Efeknya tampak jelas. Perusahaan minuman global seperti Coca-Cola secara signifikan mengurangi kandungan gula dalam produk mereka, sehingga rata-rata kandungan gula dalam minuman berkarbonasi di Inggris turun sekitar 47% hanya dalam satu tahun setelah kebijakan diterapkan. Mereka mengumpulkan pajak gula sebesar 300 juta hingga 350 juta poundsterling (593,8 miliar hingga 692,8 miliar won) setiap tahun dan menggunakan dana tersebut untuk program makan siang sekolah dan dukungan kegiatan olahraga. Hasilnya, efek peningkatan kesehatan yang nyata muncul, seperti pengurangan hingga 5.000 kasus obesitas pada remaja perempuan usia 10-11 tahun per tahun. Dinilai berhasil mencapai dua tujuan sekaligus: mendapatkan pendapatan pajak dan meningkatkan kesehatan masyarakat.

Setelah keberhasilannya terbukti, pemerintah Jerman yang sebelumnya pasif terhadap penerapan pajak gula pun mengubah sikapnya. Pada rapat kabinet tanggal 29 bulan lalu, mereka memutuskan untuk menyiapkan rancangan undang-undang yang mengenakan pungutan berdasarkan kandungan gula pada minuman manis dengan target pelaksanaan pada tahun 2028. RUU ini mencakup pengenaan pungutan 26 sen (380 won) per liter untuk minuman dengan kandungan gula 5-8g per 100ml, dan 32 sen (468 won) jika melebihi 8g. Diperkirakan jika pajak gula diterapkan di Jerman, pendapatan pajak akan mencapai 450 juta euro (769 miliar won) per tahun, dan pengeluaran asuransi kesehatan akan berkurang sebesar 20 juta hingga 170 juta euro (34,2 miliar hingga 290,5 miliar won) berkat efek pencegahan penyakit.

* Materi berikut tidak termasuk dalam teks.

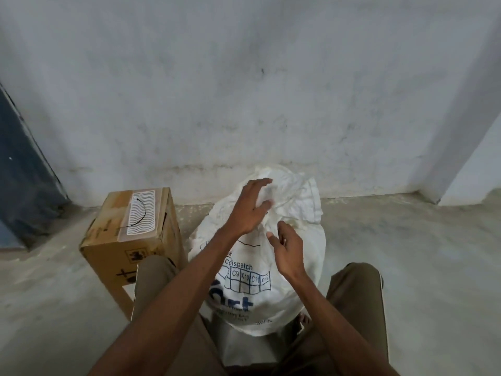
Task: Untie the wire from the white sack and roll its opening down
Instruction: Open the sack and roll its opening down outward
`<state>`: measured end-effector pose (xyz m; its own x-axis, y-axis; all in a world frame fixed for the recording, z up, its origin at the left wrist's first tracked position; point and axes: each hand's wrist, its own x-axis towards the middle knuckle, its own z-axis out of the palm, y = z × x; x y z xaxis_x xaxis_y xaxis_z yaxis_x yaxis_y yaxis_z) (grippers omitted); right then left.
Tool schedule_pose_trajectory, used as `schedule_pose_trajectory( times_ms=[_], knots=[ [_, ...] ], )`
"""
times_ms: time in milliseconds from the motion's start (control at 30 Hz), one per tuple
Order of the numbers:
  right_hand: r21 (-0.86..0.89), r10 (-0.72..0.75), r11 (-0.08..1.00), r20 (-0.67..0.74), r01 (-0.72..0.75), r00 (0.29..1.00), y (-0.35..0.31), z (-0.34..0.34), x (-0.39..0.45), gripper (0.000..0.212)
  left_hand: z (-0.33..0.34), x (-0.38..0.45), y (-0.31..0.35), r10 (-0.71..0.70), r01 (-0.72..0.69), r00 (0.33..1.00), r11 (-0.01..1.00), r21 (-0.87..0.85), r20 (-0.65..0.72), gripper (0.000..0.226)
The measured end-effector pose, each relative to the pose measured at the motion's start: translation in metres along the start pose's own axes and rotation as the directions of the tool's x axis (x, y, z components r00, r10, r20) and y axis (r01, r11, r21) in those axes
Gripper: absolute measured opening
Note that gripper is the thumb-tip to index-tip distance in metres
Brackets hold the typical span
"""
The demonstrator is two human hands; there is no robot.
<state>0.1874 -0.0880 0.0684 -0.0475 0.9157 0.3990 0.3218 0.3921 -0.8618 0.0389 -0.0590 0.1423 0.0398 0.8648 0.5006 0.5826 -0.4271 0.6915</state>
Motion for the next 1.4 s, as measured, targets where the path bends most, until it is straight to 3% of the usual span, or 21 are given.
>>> schedule_pose_trajectory(
  times_ms=[67,133,233,333,433,500,567,600,700,767,867,933,1000,1100,1133,1167,1267,1333,1400],
  knots=[
    [-0.067,-0.044,0.997,0.033,0.047,0.998,-0.002,-0.003,0.004,0.005,0.000,0.014,0.021,0.142,-0.174,0.973,0.969,0.175,0.181,0.080],
    [-0.120,-0.071,0.990,0.079,0.080,0.994,-0.002,-0.008,0.003,0.026,0.003,0.022,0.038,0.240,-0.361,0.916,0.844,0.397,0.322,0.098],
    [-0.196,-0.123,0.969,0.137,0.148,0.983,-0.004,-0.015,0.000,0.025,-0.006,0.035,0.046,0.310,-0.491,0.862,0.711,0.504,0.402,0.092],
    [-0.208,-0.165,0.955,0.213,0.210,0.963,0.004,-0.022,0.001,0.016,-0.020,0.050,0.050,0.339,-0.529,0.837,0.701,0.478,0.430,0.075],
    [0.088,-0.033,0.996,0.212,0.014,0.977,0.005,-0.023,0.008,0.014,-0.034,0.055,0.050,0.316,-0.537,0.823,0.705,0.464,0.472,0.050],
    [0.431,0.198,0.875,0.098,-0.221,0.975,-0.008,-0.026,0.012,0.021,-0.043,0.050,0.045,0.297,-0.517,0.834,0.713,0.473,0.465,0.025],
    [0.666,0.458,0.633,0.091,-0.396,0.884,-0.018,-0.030,0.023,0.053,-0.048,0.038,0.040,0.226,-0.452,0.852,0.771,0.448,0.472,0.024],
    [0.696,0.528,0.560,0.119,-0.450,0.841,-0.017,-0.032,0.032,0.062,-0.049,0.032,0.039,0.175,-0.406,0.859,0.806,0.431,0.482,0.023],
    [0.681,0.628,0.483,0.169,-0.551,0.759,-0.024,-0.033,0.052,0.058,-0.045,0.008,0.034,0.047,-0.326,0.838,0.843,0.428,0.544,0.033],
    [0.646,0.656,0.520,0.117,-0.559,0.746,-0.028,-0.032,0.063,0.048,-0.043,-0.007,0.037,-0.102,-0.247,0.786,0.853,0.460,0.610,0.062],
    [0.516,0.594,0.651,0.111,-0.557,0.797,-0.049,-0.034,0.067,0.050,-0.041,-0.015,0.043,-0.291,0.133,0.627,0.954,0.268,0.723,0.058],
    [0.481,0.516,0.707,0.150,-0.518,0.843,-0.062,-0.033,0.063,0.053,-0.047,-0.003,0.042,-0.383,0.394,0.633,0.907,0.146,0.673,0.066],
    [0.441,0.443,0.764,0.172,-0.471,0.880,-0.071,-0.034,0.059,0.054,-0.052,0.014,0.035,-0.435,0.468,0.738,0.881,0.073,0.515,0.051],
    [0.434,0.339,0.817,0.173,-0.380,0.925,-0.080,-0.041,0.055,0.053,-0.054,0.037,0.028,-0.345,0.304,0.904,0.934,0.189,0.252,0.019],
    [0.436,0.294,0.833,0.172,-0.341,0.940,-0.083,-0.045,0.054,0.058,-0.054,0.044,0.030,-0.273,0.216,0.932,0.947,0.240,0.237,0.015],
    [0.439,0.249,0.845,0.184,-0.306,0.951,-0.089,-0.049,0.052,0.059,-0.052,0.050,0.031,-0.182,0.108,0.950,0.954,0.280,0.254,0.028],
    [0.417,0.125,0.881,0.250,-0.223,0.960,-0.102,-0.062,0.048,0.047,-0.044,0.064,0.031,0.100,-0.260,0.934,0.851,0.457,0.344,0.072],
    [0.430,0.050,0.887,0.271,-0.167,0.961,-0.106,-0.072,0.047,0.034,-0.038,0.073,0.027,0.235,-0.440,0.888,0.681,0.586,0.395,0.066],
    [0.472,0.011,0.870,0.264,-0.139,0.964,-0.106,-0.085,0.049,0.032,-0.036,0.085,0.025,0.259,-0.483,0.869,0.634,0.605,0.422,0.038]
  ],
)
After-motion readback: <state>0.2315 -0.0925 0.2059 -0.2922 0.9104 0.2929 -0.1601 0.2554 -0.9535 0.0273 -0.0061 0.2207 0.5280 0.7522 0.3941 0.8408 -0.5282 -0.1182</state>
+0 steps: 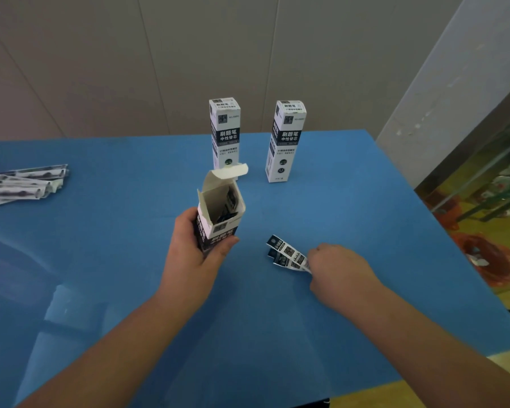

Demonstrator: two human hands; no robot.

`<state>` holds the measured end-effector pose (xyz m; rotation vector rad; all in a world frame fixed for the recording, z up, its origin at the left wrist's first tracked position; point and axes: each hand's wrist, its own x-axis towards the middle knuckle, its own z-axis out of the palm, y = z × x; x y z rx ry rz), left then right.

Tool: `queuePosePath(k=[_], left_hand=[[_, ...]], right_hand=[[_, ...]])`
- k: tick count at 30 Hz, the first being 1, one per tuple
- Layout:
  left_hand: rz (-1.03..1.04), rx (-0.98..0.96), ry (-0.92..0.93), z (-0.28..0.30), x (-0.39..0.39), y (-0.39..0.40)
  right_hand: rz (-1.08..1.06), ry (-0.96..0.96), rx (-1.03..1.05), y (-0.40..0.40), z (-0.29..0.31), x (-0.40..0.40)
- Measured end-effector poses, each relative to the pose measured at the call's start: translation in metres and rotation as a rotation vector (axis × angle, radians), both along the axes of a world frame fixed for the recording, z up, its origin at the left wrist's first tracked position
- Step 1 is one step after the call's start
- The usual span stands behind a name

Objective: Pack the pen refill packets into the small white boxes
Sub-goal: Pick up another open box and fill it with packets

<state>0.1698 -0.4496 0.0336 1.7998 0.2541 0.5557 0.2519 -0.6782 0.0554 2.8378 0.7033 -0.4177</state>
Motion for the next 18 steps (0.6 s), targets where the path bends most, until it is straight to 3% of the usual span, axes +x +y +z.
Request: queuePosePath(k=[7,14,18], left_hand=[[-0.011,-0.029,0.005,0.002,0.0,-0.001],[-0.009,-0.026,0.004,0.001,0.002,0.002],[-0.013,-0.015,0.007,-0.001,0.002,0.003]], right_hand=[[-0.075,0.038,0.151,-0.001,0.017,0.007],[-0.461,0.347,0.837,-0.005,0.028,0.014],[-0.534,0.569,1.04,-0.007,0.035,0.012]])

Pada akhirnya, penerapan pajak gula di Korea hanyalah masalah waktu. Meskipun saat ini terhambat oleh penolakan pajak dan kekhawatiran akan kenaikan harga, kita tidak bisa mengabaikan tagihan obesitas yang meningkat tajam. Menunda penerapan pajak gula bisa menjadi pengabaian tugas terhadap generasi mendatang. Kuncinya, seperti yang dibuktikan oleh Inggris dan negara lainnya, adalah seberapa cermat sistem pajak gula dirancang.

Artikel ini diterjemahkan secara otomatis oleh AI. Mungkin terdapat perbedaan dengan artikel asli berbahasa Korea.
최영찬 기자

제약바이오 분야 출입하고 있습니다. 많이 듣고 많이 공부해 정확하게 쓰도록 하겠습니다.